On the North Island, there’s not much room for specialization—I did a little bit of everything each week. Expect to get tons of work during the school holidays, and then relax when they’re over. 

Many of the runs are narrower than in North America—which means you have to be “clever with your feet,” as my training director put it—and teach students rotational skills a little earlier than you would on the sprawling slopes of the USA. Beginner areas could be smaller than you’re used to, so get ready to stretch your creativity muscles if you find yourself on an all-day lesson with only a magic carpet and a surface lift. But that’s part of the great thing about teaching elsewhere, in my opinion: Your teaching will be improved in ways you didn’t even know it could be!

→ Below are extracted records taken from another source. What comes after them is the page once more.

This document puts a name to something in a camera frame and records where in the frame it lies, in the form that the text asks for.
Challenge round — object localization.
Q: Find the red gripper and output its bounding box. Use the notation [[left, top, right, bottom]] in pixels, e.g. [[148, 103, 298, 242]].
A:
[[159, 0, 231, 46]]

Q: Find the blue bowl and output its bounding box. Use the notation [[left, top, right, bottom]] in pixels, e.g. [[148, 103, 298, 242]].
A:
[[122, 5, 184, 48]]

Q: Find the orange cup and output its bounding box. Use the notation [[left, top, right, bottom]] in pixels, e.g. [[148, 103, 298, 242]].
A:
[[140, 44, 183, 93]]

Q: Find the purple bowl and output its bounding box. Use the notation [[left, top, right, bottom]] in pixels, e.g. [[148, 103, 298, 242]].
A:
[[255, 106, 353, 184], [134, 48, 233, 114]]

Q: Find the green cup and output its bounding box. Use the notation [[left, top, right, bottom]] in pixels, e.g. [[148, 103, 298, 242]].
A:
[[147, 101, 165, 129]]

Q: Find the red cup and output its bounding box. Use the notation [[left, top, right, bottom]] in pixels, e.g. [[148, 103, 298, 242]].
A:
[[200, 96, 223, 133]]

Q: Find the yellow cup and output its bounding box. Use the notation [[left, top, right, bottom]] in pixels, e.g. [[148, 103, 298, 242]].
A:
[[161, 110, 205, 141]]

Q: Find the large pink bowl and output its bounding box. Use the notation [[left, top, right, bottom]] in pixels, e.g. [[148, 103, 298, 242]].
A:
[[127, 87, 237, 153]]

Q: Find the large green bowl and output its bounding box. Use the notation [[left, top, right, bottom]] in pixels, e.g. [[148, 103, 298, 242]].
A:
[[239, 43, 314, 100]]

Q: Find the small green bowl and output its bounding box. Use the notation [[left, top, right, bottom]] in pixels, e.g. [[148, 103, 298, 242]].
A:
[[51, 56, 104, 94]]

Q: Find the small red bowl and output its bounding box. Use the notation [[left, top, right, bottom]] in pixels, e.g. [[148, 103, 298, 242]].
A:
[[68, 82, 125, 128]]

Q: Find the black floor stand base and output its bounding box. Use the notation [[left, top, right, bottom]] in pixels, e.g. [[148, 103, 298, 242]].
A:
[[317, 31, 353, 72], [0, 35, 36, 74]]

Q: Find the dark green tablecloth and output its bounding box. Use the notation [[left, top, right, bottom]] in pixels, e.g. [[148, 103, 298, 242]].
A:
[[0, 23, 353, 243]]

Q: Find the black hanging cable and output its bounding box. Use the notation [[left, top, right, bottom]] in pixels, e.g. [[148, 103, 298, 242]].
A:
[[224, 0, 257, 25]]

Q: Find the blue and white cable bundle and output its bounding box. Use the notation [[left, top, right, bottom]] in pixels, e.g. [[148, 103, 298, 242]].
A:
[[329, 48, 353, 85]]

What to do During your Days Off

If you’re on the North Island, hike up to Mt. Ruapehu’s Crater Lake. From the top of the highest lift on the Turoa side, the High Noon, it should take between 45 minutes to an hour-and-a-half to get to the top, where the volcano turns into a stunning and highly acidic lake that is sacred to the local Maori (Note: the hike is longer from Whakapapa side).

The city of Taupo (pronounced “toe-paw”) has some fun hot springs and skydiving, and it’s close enough to Ruapehu so that you can go on a day off if you have access to a vehicle.

Dining in Taupō, skydiving over Lake Taupo
You can do both of these activities in a day, for what it’s worth.From left: Courtesy of Tourism New Zealand/Fraser Clements; Courtesy of Destination Lake Taupo

For Lord of the Rings fans, Turoa was filmed as the entrance to the Lonely Mountain in The Hobbit: Desolation of Smaug, and from Whakapapa, you can see Mt. Ngauruhoe, the perfectly conical mountain which was used as Mount Doom. 

Easily accessible from both is Tawhai Falls, the waterfall and cave where Gollum was captured by Faramir in The Two Towers. Only a few hours away, Hobbiton may be cheesy, but it’s just as stunning and homey as it looks in the movies.

At the very top of the island, visit Spirits Bay at Cape Reinga, where the spirits head to their spiritual home, Hawaiki, after death. There are also sand dunes in the area that are super fun to sandboard at.

On both the North and South Islands, make sure to check out some club ski fields, where staff are either club members or volunteers. These are worth checking out if you’re a no-frills type skier, as they often cater to a more advanced and adventurous clientele in more rural locations. 

Also, make sure you: Go to a rugby game; see some glow worms; look into the Maori New Year, Matariki; and enjoy the stunning waterfalls scattered literally all over the country. 

A sunset to remember during a day off from work.Photo credit: Anastasia Aleksakhina / @nanpeca

If you’re on the South Island, you’re on your own for specific activities during your days off because I didn’t make it there during my experience. I asked my friends about their favorite things to do, and it turns out there’s quite a lot: Ice climbing and heli tours on the Franz Josef and Fox Glaciers; check out Mt. Cook, the highest peak in New Zealand; sip some vino at wineries around Nelson and Marlborough; visit the beaches in Abel Tasman National Park; and find some whales to watch in Kaikoura and penguins in Timaru.

There’s also so much adventure stuff to do in Queenstown—luge riding, bungy jumping, skydiving. In other words, if you’re keen on an adventure during your days off from ski instructing, there is no shortage of fun things to do in New Zealand.